Advocate is one of the largest chains of hospitals in Illinois, with 10 hospitals in the Cook County area and profits of $108 million in 2001.

But Shaffer -- and millions like her around the country -- are actually subsidizing Advocate and other major hospitals, according to a report recently released by the Service Employees International Union (SEIU). That's because the approximately 41.2 million Americans who don't have health insurance today not only have to pay astronomically high healthcare bills out of their own pockets, but they actually pay around 50 to 70 percent more than insurance companies do for health coverage.

When an insurance carrier foots a hospital bill, the company "negotiates" a price with the hospital that is usually about half the original billing price. Yet when an individual without insurance is forced to pay for healthcare, they don't have this bargaining power. So they end up paying the "full" rates, making up the slack for the deals the insurance companies have gotten (as well as the uninsured individuals who never pay their bills).

"If you look at it from the insurance company's perspective, they are a big group who can make a deal with the hospital," said Marianne McMullen, communications director of the Service Employees International Union (SEIU) Hospital Accountability Project, a relatively new initiative aimed at linking workers' and patients' rights. "But from the perspective of the uninsured, it's really gross. The hospitals are making their biggest profit off them."

The full rates uninsured people end up paying are usually vastly inflated from the actual cost of providing service. For the past 20 years healthcare bills have risen at twice the inflation rate. In 1993 the U.S. General Accounting Office reported that 99 percent of hospital bills have overcharges, which can include "phantom charges" for services that weren't actually given, markups, duplicate billings and charges for unnecessarily long hospital stays or unneeded services.

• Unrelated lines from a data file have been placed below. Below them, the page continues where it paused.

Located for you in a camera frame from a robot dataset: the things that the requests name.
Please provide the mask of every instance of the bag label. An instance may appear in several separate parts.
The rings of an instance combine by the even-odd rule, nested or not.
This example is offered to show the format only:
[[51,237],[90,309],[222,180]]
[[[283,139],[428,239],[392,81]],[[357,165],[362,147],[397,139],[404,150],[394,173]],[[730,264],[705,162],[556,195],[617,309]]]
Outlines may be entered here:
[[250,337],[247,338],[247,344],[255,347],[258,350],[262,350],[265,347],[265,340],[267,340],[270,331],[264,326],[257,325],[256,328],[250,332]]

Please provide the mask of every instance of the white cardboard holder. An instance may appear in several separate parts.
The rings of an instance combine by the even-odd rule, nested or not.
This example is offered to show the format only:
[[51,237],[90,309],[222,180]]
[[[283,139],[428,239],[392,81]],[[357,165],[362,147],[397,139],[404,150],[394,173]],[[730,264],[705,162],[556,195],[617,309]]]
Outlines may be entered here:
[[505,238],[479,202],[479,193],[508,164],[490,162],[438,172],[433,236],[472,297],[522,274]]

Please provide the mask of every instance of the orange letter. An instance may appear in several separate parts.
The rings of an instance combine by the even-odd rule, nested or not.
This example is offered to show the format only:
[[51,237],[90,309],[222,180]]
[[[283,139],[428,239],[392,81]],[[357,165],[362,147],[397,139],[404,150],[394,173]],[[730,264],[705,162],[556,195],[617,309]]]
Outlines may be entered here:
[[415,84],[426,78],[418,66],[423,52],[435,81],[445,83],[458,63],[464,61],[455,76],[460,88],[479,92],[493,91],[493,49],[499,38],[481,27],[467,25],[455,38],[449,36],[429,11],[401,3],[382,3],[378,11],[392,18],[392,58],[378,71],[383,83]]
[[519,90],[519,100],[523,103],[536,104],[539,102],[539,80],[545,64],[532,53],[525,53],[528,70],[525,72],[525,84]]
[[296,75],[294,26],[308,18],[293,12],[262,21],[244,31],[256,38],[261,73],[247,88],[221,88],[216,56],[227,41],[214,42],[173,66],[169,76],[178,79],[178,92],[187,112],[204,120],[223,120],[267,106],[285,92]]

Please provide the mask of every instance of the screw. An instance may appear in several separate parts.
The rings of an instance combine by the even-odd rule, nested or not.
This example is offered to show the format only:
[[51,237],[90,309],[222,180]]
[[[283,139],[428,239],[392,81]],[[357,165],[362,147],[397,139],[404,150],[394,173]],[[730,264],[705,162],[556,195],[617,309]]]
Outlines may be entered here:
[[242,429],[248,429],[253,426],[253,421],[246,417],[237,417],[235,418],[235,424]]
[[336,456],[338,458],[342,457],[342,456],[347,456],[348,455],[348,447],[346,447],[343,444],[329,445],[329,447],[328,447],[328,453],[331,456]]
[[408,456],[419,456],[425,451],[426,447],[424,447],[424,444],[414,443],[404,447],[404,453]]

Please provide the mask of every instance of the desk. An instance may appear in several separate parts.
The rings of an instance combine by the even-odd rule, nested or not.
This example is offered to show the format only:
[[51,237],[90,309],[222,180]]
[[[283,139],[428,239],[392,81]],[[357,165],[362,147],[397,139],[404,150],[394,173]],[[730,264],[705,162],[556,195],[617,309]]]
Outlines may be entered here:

Hospital administrators argue that many uninsured individuals never pay their bills, so hospitals have to keep costs high to avoid losing money. But that doesn't make it any easier for those who do pay. And most hospitals don't just write off the unpaid bills. It is common practice for hospitals to sue patients for tens of thousands of dollars, money they often just don't have. After Shaffer had a major heart attack in October 2000, she couldn't pay the bills. She noted that even though she told her doctors she didn't have insurance, she was never given available financial aid forms to fill out for her treatment.

So Advocate South Suburban Hospital where she was treated sued her for the amount of her bill -- $17,760. Never mind that if Shaffer had had health insurance, the company would only have been billed about $8,500. Shaffer said she could have handled the $8,500. But coming up with over $17,000 was impossible. So she put her house in foreclosure and declared bankruptcy. Meanwhile the stress this has caused isn't helping her health any.

"I'm grateful to the hospital for the care I received -- they saved my life," Shaffer said. "But now they are trying to take it away from me again."

A study by the SEIU project found that at Advocate hospitals in Cook County, Illinois, uninsured residents like Shaffer were charged an average 139 percent more than the charge insurance companies ended up paying for the same services. That equals out to $13,854 compared to $5,805 on average for inpatient services -- funds an average uninsured person can hardly spare. This amounted to a total gap of $58 million between charges for the insured and uninsured at Advocate hospitals in 2001, the SEIU said.